» WHAT IS REQUIRED:
No pictures belong in the copy. Retype exactly, and only, the stretch of lines below from the one with "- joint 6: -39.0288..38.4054" through the one with "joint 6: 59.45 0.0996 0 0".
********
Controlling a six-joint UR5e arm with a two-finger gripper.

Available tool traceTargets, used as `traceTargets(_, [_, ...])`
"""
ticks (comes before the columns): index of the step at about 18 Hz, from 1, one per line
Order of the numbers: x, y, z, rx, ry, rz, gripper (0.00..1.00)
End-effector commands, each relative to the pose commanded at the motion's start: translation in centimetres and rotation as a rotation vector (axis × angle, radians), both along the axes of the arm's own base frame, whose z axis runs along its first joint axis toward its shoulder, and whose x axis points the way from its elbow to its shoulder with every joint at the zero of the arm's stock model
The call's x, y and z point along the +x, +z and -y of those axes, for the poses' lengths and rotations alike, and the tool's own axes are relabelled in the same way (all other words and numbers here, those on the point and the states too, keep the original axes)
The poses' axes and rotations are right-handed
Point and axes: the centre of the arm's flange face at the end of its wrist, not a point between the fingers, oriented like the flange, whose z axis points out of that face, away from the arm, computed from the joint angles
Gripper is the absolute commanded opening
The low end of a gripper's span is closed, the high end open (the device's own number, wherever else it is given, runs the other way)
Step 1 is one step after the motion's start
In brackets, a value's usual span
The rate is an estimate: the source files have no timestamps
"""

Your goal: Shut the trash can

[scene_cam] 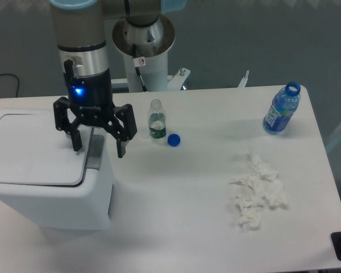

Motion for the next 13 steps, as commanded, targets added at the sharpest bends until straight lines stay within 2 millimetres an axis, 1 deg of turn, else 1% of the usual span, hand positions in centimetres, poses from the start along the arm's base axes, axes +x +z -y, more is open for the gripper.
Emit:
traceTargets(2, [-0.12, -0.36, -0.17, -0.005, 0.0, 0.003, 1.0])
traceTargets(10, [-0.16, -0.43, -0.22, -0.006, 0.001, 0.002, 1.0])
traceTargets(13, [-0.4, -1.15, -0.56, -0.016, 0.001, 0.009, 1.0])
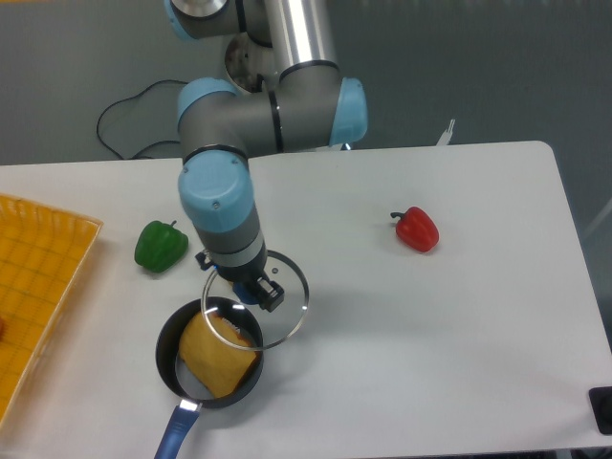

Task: Close the pot lid
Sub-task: 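Carry the glass lid by its black knob over the saucepan, then lower the glass lid onto the saucepan rim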

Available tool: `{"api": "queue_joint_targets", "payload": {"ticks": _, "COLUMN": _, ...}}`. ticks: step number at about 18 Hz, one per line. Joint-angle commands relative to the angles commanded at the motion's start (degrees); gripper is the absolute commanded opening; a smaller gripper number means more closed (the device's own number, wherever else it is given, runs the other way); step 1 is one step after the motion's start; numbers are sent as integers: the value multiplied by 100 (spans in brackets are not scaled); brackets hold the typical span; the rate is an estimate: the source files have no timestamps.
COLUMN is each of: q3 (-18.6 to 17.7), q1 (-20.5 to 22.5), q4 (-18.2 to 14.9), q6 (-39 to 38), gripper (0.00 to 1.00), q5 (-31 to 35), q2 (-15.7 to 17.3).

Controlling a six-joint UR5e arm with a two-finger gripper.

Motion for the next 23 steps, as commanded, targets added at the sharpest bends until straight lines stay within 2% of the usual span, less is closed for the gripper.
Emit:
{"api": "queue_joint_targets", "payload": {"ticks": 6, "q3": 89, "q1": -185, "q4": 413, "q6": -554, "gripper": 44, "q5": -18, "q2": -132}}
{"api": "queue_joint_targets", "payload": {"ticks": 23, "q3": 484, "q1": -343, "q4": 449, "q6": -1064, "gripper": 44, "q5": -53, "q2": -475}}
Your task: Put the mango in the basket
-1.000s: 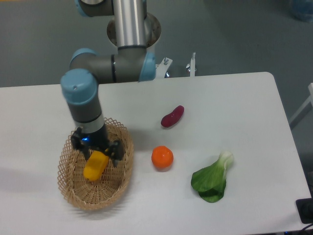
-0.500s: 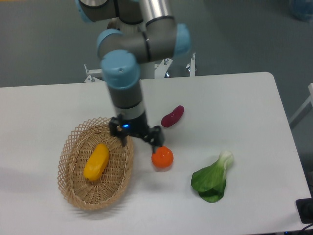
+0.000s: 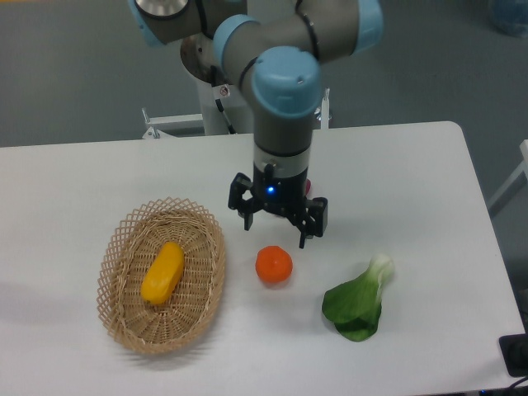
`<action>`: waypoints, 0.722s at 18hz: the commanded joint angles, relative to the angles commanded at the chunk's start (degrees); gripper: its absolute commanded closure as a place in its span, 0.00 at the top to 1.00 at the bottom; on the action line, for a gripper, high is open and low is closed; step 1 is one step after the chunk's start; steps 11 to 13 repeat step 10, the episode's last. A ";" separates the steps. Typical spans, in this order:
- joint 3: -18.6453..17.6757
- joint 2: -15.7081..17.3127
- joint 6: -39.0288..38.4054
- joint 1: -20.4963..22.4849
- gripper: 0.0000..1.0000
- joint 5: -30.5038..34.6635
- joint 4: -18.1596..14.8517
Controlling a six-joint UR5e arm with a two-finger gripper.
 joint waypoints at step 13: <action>0.18 0.00 -0.61 0.09 1.00 -0.26 0.26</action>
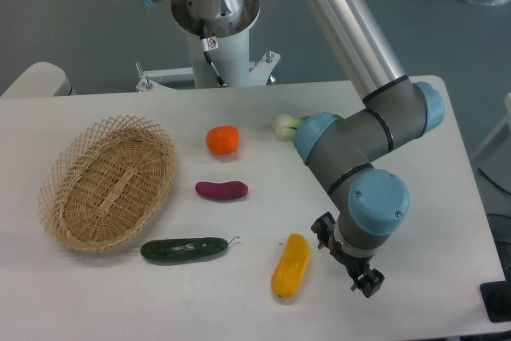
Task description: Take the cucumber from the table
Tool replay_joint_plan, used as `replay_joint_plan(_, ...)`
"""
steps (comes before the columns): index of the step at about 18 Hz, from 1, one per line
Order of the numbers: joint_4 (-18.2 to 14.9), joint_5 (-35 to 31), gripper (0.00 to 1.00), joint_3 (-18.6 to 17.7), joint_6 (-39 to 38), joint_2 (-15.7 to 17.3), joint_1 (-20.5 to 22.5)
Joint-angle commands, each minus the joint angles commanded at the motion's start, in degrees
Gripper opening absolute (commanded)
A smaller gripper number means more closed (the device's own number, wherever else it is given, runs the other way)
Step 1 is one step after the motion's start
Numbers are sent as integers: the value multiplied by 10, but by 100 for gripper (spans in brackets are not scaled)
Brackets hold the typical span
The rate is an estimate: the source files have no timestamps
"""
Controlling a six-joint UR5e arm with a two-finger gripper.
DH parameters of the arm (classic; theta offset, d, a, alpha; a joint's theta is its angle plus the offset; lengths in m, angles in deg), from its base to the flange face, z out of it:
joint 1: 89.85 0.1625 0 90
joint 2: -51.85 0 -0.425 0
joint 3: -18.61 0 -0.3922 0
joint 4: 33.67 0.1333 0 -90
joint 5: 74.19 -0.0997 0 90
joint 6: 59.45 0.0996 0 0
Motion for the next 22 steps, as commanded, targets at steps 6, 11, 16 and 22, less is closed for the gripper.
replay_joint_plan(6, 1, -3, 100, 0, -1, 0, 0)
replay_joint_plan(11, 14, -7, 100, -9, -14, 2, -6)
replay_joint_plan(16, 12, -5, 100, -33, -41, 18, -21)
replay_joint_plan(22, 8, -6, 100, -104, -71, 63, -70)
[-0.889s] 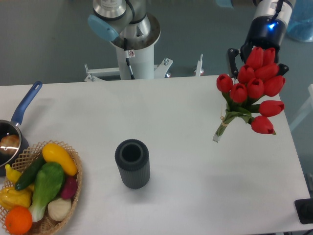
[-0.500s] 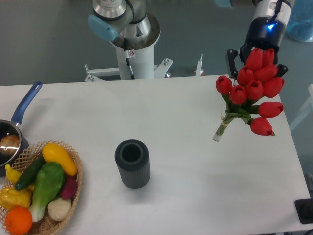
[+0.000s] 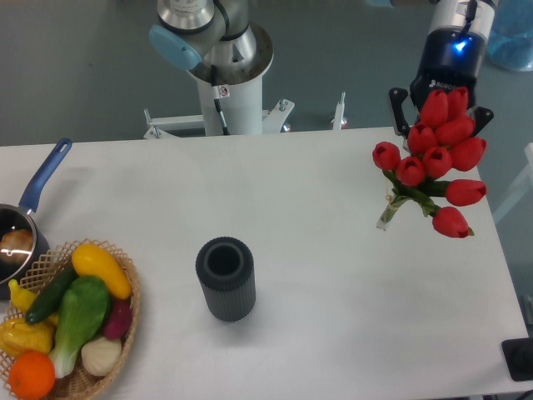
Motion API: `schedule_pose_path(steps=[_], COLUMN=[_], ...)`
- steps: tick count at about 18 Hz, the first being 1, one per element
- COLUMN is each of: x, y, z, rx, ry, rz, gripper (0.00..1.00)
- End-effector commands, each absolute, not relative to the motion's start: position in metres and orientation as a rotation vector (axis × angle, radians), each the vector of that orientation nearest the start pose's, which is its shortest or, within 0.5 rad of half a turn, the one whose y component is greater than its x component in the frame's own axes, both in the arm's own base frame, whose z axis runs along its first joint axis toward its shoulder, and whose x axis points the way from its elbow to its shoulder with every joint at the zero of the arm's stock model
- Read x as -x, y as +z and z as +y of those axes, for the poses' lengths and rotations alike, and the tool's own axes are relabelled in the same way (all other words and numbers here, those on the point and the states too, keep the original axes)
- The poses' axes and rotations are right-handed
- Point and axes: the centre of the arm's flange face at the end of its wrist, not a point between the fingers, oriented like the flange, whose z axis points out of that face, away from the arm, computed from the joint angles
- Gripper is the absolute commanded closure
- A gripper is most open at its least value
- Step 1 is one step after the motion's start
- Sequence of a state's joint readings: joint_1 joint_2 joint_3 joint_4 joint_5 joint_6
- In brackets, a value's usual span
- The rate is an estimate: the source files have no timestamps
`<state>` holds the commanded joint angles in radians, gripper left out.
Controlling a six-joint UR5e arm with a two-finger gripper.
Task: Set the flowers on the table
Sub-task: 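Hold the red tulip bunch and lift it slightly with the gripper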
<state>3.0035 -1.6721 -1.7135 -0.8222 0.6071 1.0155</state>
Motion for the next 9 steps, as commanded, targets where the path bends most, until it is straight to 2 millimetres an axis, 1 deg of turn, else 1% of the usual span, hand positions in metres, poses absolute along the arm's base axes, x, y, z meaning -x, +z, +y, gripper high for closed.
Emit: schedule_pose_path(steps=[3, 5, 6, 7, 8, 9], x=[0.498, 0.488, 0.485, 0.484, 0.484, 0.482], y=[0.491, 0.499, 0.498, 0.497, 0.497, 0.494], z=[0.283, 0.282, 0.280, 0.276, 0.273, 0.277], rx=[2.169, 2.218, 2.264, 2.313, 2.352, 2.386], ry=[0.196, 0.234, 0.242, 0.265, 0.291, 0.306], rz=[-0.189, -0.204, -0.231, -0.256, -0.273, -0.276], gripper=[0.67, 0.67, 0.67, 0.63, 0.63, 0.63])
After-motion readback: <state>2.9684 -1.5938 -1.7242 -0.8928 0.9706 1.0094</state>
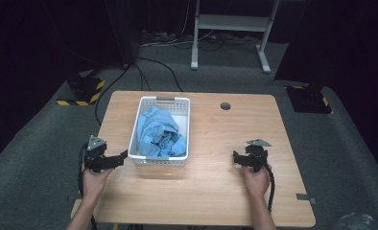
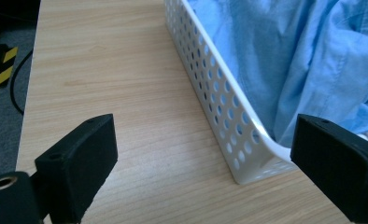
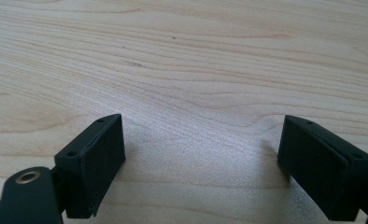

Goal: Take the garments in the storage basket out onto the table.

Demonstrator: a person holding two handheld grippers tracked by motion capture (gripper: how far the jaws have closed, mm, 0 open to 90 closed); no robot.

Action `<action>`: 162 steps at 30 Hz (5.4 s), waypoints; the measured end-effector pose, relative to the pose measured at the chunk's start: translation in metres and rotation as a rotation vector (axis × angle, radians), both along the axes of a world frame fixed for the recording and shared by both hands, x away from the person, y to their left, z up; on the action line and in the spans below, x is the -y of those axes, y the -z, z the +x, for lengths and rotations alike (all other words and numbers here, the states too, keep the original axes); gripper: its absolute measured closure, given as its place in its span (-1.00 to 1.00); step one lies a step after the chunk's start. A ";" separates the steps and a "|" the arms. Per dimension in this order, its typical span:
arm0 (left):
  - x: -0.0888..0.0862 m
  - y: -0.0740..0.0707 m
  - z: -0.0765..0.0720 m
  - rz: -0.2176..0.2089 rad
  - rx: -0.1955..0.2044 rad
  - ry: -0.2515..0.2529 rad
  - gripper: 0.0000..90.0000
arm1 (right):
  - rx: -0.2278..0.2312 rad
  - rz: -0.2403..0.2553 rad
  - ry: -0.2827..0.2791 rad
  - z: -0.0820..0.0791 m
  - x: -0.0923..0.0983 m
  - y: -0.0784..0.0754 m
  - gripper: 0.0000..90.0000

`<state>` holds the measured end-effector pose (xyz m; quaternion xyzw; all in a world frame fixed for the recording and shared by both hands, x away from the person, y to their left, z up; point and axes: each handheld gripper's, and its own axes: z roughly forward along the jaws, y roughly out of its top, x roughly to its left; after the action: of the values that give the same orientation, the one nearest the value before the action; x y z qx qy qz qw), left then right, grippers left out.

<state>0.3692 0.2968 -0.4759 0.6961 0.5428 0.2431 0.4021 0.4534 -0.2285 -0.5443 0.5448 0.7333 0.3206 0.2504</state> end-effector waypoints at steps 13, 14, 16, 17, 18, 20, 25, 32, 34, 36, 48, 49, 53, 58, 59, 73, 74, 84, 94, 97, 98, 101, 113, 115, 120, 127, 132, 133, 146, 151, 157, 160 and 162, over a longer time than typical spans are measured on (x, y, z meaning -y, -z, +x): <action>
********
» REPLY TO THE TASK:
- joint 6: -39.0288..38.4054
- joint 1: -20.4963..22.4849
- gripper: 0.0000..1.0000
- joint 5: -30.5038..34.6635
- joint 4: -18.1596..14.8517
Controlling a six-joint UR5e arm with a two-finger gripper.
 joint waypoints at step 13: <action>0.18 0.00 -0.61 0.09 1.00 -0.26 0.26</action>
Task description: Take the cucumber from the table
Tool replay_joint_plan, used as `replay_joint_plan(_, ...)`
"""
steps (comes before the columns): index of the step at about 18 Hz, from 1, one per line
Order of the numbers: joint_4 (-18.2 to 14.9), joint_5 (-35 to 31), gripper (0.00 to 1.00), joint_3 (-18.6 to 17.7), joint_6 (-39 to 38), joint_2 (-15.7 to 17.3), joint_1 (-20.5 to 22.5)
Joint-angle commands, each minus the joint angles commanded at the motion's start, in degrees
Gripper opening absolute (commanded)
A smaller gripper number means more closed (the device's own number, wherever else it is given, runs the other way)
Step 1 is one step after the motion's start
Numbers are sent as integers: the value multiplied by 10, but by 100 for gripper (spans in brackets are not scaled)
Brackets hold the typical span
The rate is an estimate: the source files have no timestamps
"""
Controlling a six-joint UR5e arm with a two-finger gripper.
DH parameters of the arm (classic; theta offset, d, a, alpha; a joint's theta is its angle plus the offset; lengths in m, angles in deg), from its base to the flange face, z out of it:
joint 1: 89.85 0.1625 0 90
joint 2: -51.85 0 -0.425 0
joint 3: -18.61 0 -0.3922 0
joint 4: 33.67 0.1333 0 -90
joint 5: 74.19 -0.0997 0 90
joint 6: 59.45 0.0996 0 0

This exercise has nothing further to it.